Copy out, exactly, the first line of the entries below and every line after it through the one containing "Where can the left white wrist".

(Entries taken from a collection)
::::::

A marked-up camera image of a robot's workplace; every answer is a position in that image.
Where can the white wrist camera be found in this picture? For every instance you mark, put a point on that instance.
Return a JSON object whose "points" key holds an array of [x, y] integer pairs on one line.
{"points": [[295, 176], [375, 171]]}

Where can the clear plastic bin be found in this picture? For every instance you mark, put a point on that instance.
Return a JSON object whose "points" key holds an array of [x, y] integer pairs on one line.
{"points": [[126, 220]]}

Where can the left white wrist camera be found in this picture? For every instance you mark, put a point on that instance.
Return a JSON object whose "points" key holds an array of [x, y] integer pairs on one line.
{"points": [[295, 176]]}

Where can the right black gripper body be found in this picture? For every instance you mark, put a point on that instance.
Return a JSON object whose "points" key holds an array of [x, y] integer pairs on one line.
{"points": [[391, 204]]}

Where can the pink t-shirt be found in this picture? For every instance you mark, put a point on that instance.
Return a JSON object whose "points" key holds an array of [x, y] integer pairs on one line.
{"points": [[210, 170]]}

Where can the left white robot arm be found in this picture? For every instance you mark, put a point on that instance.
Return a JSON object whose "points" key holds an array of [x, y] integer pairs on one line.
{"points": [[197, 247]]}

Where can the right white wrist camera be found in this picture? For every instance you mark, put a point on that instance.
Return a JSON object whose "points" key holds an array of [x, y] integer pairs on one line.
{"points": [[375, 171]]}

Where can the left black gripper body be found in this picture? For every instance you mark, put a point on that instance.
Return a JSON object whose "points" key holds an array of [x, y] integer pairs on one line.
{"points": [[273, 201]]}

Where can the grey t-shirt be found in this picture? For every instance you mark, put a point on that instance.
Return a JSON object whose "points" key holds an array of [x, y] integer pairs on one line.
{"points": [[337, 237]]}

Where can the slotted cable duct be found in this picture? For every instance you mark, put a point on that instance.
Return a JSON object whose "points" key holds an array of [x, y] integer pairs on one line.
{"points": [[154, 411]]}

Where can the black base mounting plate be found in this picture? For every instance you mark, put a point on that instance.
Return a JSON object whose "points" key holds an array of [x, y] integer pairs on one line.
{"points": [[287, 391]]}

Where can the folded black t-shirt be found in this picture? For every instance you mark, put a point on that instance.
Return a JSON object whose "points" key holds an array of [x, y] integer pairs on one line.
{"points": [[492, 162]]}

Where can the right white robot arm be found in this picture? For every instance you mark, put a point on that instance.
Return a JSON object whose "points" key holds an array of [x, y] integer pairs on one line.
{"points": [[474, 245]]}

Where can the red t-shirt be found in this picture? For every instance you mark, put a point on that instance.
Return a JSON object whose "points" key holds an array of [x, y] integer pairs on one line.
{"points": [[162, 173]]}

::::::

● **Answer to this exercise**:
A marked-up camera image of a robot's workplace; every answer is a position in that image.
Where can the white wrist camera be found in this picture? For every instance you mark, put a point on that instance.
Return a JSON object whose "points" key holds an array of [x, y] integer pairs on one line.
{"points": [[295, 176], [375, 171]]}

Where can the clear plastic bin be found in this picture? For every instance you mark, put a point on that instance.
Return a JSON object whose "points" key holds an array of [x, y] integer pairs on one line.
{"points": [[126, 220]]}

Where can the left white wrist camera be found in this picture? For every instance you mark, put a point on that instance.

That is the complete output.